I’m a huge film noir fan, and some of my favorites delve into that darkness lurking just beneath the sunny suburban surface. Films like Acts of Violence and The Prowler or the novels (and subsequent film adaptations) of James M. Cain are some great examples and provided inspiration for me on this project.

It’s funny, because I grew up in New York City and only moved to the suburbs of Los Angeles later in life. Maybe that’s why suburban horrors still seem so exotic to me.

Going hand-in-hand with that thematic motif is another: self-destruction, right?

Storytelling is a two-way street. Once you let something you made up go out into the world, people will have all kinds of ideas about it and reactions to what they perceive beneath the surface. That being said, the theme that we had in mind while creating this series is one of self-actualization, not self-destruction. The main characters of April and Taylor both have to dig deep within themselves and become more than the sum of their parts. Rather than transforming into different, more heroic people, they must become fully realized versions of who they were all along.

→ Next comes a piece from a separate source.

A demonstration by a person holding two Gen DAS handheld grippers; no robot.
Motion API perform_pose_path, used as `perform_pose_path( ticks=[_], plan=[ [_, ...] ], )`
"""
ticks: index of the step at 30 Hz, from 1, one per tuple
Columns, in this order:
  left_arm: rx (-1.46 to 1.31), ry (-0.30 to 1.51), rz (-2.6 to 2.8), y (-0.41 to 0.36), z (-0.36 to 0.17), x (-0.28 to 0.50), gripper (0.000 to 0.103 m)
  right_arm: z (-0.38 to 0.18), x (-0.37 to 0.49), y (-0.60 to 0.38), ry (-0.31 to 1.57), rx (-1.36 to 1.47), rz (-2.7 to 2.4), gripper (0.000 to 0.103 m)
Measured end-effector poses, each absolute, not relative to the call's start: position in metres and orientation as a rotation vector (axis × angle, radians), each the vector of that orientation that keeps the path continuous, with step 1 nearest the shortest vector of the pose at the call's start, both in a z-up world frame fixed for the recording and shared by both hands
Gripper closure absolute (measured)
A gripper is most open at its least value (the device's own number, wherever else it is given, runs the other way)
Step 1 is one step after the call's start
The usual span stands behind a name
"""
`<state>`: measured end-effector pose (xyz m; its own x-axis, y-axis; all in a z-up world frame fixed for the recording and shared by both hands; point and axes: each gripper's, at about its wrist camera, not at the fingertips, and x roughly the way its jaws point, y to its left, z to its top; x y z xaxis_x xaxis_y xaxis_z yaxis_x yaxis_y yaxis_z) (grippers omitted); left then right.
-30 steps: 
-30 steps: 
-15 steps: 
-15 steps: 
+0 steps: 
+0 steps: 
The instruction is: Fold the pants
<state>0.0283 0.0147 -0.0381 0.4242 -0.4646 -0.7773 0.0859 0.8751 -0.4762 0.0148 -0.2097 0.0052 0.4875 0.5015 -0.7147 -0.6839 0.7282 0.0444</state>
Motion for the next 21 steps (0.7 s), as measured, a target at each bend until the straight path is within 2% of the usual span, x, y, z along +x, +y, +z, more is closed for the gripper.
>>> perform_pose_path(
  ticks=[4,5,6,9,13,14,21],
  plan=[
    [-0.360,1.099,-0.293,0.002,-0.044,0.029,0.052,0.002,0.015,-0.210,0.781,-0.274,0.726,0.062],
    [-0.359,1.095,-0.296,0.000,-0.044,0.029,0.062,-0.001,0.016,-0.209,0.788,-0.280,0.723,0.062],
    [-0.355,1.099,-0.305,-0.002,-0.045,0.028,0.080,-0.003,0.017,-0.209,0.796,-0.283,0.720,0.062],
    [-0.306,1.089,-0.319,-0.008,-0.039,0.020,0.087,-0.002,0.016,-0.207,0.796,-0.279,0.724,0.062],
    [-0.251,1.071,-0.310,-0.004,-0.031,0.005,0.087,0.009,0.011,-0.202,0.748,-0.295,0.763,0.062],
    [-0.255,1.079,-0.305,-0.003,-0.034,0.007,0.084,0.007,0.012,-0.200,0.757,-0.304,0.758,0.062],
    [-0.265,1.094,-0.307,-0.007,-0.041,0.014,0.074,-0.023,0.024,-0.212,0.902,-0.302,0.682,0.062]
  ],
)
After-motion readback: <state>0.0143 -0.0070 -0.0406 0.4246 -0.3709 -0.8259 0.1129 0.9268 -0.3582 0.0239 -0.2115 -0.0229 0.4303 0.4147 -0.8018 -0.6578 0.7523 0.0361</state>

One thing that was very important to me from the start was that I never wanted to do a simple, gender-flipped version of Taken. I’ve opined endlessly about what I refer to as the Sad Daddy trope, one of several Dead Girl variations in which a woman’s murdered and/or violated body exists solely to motivate a man – in this case, her father. I didn’t want to write a “Sad Mommy” story, and so Taylor had to be more than a damsel or a goal to be achieved. She had to have agency. She had to find ways to participate in her own rescue. The bone-deep mother/daughter bond she shares with April motivates them both and gives them the reserve of strength they’ll need to survive.

Is there a particular challenge to bringing such a story to life as opposed to one that's more rooted in the medium's superhero foundations, like, say, The Resistance?

Mike Deodato, Jr.: I have spent 26 years or so of my career drawing superheroes. Their very concept is interesting enough to hold the attention of the reader – they have powers, they are like gods, beautiful, strong, a sight to behold. But what about a common mom? A soccer mom, with no powers, old, overweight, which the only thing remotely related to a superpower would be her being invisible to her husband and her children? Making a character like that interesting is quite a challenge.

You've said before that, "This is one of the best crime stories I have read, and I feel like I was born to draw it." Was there a specific element in the story that spoke the most loudly to you?

A common person, with no superpowers, no martial arts background, not an ex-cop, fighting to save her daughter was the first thing that caught my attention. The suspense is unbelievable, the cliffhangers, the natural, real dialogues, and, most importantly, the emotions – this book has it all.

But it was the ending, the beautiful, lovely exchange between mom and daughter in the final pages, that really hooked me. I felt like I had just watched a great movie.

Likewise, was there a specific element that proved to be more challenging to realize than you at first thought?

There are lots of details that are important to the story that were a bit hard to bring to life, but it was worthy and satisfying to see all the elements come together.

All the selfies that Taylor took really feel spot-on (and, to my Gen X sensibilities, a bit satirical – though that could just be my feelings toward social media creeping in). How fun was that for you to do?

I loved doing them. They felt real and very in tune with our times.

That two-page spread where April is going through her daughter's phone and trying to connect the dots (almost literally, the way you drew it) – it's so fun and spot-on and, of course, a bit ominous, given what we know befalls Taylor. Can you please walk me through your approach to doing that?

That was another great idea by Christa. I must confess that it was very hard to do because of all the details. All the avatars, pictures – putting all of that together took me about three days, but it was worth it. Luckily, I had a little help from my friends at the AWA production team who provided me kind of a "map" that I could follow.

Bad Mother #1 launches on Wednesday, August 5, 2020.